Y. An, T.F. Hughes, D.J. Giesen, A. Chandrasekaran, M.A.F. Afzal, H.S. Kawk, K. Leswing, K. Marshall, T. Robertson, M.D. Halls
Schrodinger, Inc.,
United States

Keywords: high-throughput simulation, machine learning, reinforcement learning, OLED, HTMs, optoelectronic properties

Summary:

Hole-transporting materials (HTM) are a critical class of organic semiconductors, required for the fabrication of a variety of state-of-the-art display and semiconductor devices. Although there are a number of ways to generate ideas for new compounds in silico, such as exhaustive R-group enumeration, core hopping, and early structure-based de novo design algorithms, they share a common limitation, which is the generated compounds often do not have the desired properties, including activity, stability and others depending on the application area.
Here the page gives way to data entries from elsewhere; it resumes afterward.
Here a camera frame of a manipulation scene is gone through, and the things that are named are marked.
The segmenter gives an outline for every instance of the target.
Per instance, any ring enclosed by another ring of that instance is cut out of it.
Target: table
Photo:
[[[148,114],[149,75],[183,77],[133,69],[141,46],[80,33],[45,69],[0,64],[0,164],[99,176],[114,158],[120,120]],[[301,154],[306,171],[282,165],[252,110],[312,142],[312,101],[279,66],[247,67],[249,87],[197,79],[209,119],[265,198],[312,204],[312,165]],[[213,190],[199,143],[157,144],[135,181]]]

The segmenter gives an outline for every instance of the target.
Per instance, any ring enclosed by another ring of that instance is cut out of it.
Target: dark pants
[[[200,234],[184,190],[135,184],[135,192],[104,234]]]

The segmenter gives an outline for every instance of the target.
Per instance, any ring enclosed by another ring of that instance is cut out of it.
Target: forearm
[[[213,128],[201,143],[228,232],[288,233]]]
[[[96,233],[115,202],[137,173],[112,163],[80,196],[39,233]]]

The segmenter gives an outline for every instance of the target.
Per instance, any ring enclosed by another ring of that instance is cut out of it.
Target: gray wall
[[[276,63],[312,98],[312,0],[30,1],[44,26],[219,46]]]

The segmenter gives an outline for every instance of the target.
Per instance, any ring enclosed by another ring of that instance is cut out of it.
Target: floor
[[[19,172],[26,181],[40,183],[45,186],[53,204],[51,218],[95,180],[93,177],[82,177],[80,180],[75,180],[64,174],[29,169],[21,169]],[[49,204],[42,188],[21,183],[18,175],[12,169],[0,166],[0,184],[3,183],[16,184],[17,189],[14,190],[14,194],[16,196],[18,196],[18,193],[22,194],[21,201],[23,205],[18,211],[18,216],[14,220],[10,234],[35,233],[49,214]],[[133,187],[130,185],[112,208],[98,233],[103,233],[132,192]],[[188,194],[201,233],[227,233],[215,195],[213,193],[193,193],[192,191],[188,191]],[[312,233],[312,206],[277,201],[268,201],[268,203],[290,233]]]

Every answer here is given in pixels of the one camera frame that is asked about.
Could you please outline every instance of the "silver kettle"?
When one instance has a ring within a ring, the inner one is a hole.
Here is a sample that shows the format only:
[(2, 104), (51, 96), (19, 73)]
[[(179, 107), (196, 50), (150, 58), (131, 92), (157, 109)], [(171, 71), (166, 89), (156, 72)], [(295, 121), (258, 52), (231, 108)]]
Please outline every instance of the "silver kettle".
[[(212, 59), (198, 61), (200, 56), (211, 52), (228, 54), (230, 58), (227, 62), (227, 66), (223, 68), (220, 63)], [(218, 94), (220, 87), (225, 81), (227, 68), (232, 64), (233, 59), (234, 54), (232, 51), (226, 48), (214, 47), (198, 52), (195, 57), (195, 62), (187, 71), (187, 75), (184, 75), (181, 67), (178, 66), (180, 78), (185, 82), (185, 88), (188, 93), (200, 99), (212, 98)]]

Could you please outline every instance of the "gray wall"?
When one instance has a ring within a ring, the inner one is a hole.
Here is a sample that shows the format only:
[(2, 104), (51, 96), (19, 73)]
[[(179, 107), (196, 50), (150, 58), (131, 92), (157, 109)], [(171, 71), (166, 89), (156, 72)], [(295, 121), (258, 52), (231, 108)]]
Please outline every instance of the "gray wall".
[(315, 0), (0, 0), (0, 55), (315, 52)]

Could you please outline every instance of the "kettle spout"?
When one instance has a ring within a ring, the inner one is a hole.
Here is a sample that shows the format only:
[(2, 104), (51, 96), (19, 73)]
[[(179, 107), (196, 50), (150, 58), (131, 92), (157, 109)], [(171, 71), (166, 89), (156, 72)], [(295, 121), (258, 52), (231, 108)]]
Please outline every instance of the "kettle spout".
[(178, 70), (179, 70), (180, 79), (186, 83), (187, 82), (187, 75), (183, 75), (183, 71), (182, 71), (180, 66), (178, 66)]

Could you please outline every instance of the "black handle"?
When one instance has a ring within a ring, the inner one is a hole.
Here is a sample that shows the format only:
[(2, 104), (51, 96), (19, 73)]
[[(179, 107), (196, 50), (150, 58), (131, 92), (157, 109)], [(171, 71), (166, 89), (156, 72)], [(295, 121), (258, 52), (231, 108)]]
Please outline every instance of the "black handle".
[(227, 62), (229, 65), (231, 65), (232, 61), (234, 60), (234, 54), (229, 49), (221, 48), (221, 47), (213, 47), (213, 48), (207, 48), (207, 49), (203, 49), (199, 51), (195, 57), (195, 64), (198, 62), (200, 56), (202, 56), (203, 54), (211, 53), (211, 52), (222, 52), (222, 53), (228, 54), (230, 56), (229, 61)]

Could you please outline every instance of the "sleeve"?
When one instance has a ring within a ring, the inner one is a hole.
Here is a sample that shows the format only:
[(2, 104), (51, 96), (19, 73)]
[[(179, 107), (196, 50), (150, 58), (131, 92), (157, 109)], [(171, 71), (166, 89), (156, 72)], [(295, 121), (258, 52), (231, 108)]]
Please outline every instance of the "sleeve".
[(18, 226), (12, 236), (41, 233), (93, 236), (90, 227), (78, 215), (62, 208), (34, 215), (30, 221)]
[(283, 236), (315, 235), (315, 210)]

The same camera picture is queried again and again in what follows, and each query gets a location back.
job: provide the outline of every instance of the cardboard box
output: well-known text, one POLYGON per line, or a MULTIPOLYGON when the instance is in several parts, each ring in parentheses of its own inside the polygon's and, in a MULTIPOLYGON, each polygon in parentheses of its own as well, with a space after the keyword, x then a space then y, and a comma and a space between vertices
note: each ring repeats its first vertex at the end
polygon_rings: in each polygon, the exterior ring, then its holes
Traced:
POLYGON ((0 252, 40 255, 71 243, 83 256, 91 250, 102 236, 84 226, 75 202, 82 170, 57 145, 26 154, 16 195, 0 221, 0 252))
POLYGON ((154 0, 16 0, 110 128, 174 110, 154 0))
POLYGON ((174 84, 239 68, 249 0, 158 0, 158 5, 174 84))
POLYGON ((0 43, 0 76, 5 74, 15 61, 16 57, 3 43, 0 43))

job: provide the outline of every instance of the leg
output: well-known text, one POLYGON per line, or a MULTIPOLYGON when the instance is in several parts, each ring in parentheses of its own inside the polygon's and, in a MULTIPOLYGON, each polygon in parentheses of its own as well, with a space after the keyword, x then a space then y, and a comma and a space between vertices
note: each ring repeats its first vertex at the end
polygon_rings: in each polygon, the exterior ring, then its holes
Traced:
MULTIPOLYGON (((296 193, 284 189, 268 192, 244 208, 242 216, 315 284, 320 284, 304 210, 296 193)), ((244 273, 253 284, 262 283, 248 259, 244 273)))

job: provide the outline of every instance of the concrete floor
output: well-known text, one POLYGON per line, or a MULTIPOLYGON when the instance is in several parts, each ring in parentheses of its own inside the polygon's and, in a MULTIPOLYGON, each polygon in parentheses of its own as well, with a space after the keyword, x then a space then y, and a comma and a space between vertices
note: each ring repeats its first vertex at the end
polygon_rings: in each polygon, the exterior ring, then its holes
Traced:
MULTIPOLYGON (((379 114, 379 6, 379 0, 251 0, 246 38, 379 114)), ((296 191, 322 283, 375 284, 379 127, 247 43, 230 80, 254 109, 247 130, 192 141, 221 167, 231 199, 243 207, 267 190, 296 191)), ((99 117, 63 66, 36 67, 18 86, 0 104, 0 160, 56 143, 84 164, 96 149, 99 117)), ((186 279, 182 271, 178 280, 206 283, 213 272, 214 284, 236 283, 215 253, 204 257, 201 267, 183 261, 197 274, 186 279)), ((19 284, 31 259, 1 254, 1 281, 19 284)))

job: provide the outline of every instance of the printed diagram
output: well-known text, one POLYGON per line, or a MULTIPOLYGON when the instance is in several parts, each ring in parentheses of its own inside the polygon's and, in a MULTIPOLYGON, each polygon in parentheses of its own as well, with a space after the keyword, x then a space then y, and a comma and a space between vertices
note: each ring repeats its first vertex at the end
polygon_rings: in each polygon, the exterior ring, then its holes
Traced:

Recent advancement in drug discovery to generate predicted actives against dopamine receptor type 2 using Recurrent Neural Networks (RNN) on SMILES representation of molecules, has pointed to a new path of molecular de novo design targeting specific properties. In this work, we started with 370 known OLED materials collected from commercial catalogs, then a Genetic Algorithm (GA) was used to generate a library comprised of over a million new compounds. This serves as the unexplored chemical space for novel HTMs. 10000 compounds sampled from the million compounds library are selected to run optoelectronic properties calculations using Quantum Mechanics (QM) tools from Schrӧdinger’s Materials Science Suite. These compounds are used to train QSPR models for each of the properties. Combining the prior network trained from the potential HTM chemical space with a QSPR model, the de novo design algorithm generates compounds with predicted property values. Optoelectronic property calculations from QM are used to validate the final generated novel compounds. We hope to demonstrate, by carefully defining the applicable chemical space, and providing accurate physics-based property calculation on a large number of compounds, our data-driven approach, with the aid of advanced machine learning techniques, can be expanded to many different domains to systematically discover novel materials with targeted properties.